→ REQUIRED ACTION:
What you return must be every line below that includes the word "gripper".

→ INFORMATION SUPPLIED:
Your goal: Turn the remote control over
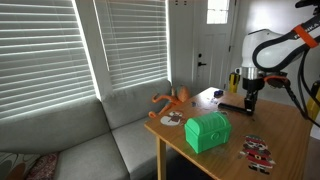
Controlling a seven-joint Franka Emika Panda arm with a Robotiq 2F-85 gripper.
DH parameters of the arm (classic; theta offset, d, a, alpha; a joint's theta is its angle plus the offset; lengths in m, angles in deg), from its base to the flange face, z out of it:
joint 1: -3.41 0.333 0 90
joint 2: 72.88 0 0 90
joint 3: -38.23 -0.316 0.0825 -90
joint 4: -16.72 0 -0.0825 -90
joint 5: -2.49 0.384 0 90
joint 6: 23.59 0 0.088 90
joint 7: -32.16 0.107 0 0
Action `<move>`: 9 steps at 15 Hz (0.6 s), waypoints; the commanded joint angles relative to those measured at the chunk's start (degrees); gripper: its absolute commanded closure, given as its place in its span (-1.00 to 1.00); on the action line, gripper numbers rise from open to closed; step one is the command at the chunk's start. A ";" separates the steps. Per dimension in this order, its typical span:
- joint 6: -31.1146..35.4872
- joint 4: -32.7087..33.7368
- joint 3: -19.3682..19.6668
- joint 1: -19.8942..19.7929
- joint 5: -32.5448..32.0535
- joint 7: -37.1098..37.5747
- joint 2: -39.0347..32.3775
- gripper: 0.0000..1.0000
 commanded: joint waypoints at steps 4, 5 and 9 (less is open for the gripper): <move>0.37 -0.12 0.45 0.08 5.88 -1.56 0.51 0.64; -0.18 0.02 0.49 0.07 7.87 -1.45 0.74 0.65; -3.79 1.08 0.86 -0.16 17.13 -1.35 1.99 0.65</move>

→ SOLUTION:
Controlling a seven-joint Franka Emika Panda arm with a Robotiq 2F-85 gripper.
Action `<move>`: 9 steps at 15 Hz (0.6 s), waypoints; the commanded joint angles relative to those measured at the chunk's start (degrees); gripper: its absolute commanded closure, given as its place in its span (-1.00 to 1.00); on the action line, gripper numbers rise from open to closed; step one is the command at the chunk's start. A ";" separates the steps. Per dimension in this order, its typical span:
- gripper: 0.0000..1.0000
 commanded: joint waypoints at steps 4, 5 and 9 (less is open for the gripper): <move>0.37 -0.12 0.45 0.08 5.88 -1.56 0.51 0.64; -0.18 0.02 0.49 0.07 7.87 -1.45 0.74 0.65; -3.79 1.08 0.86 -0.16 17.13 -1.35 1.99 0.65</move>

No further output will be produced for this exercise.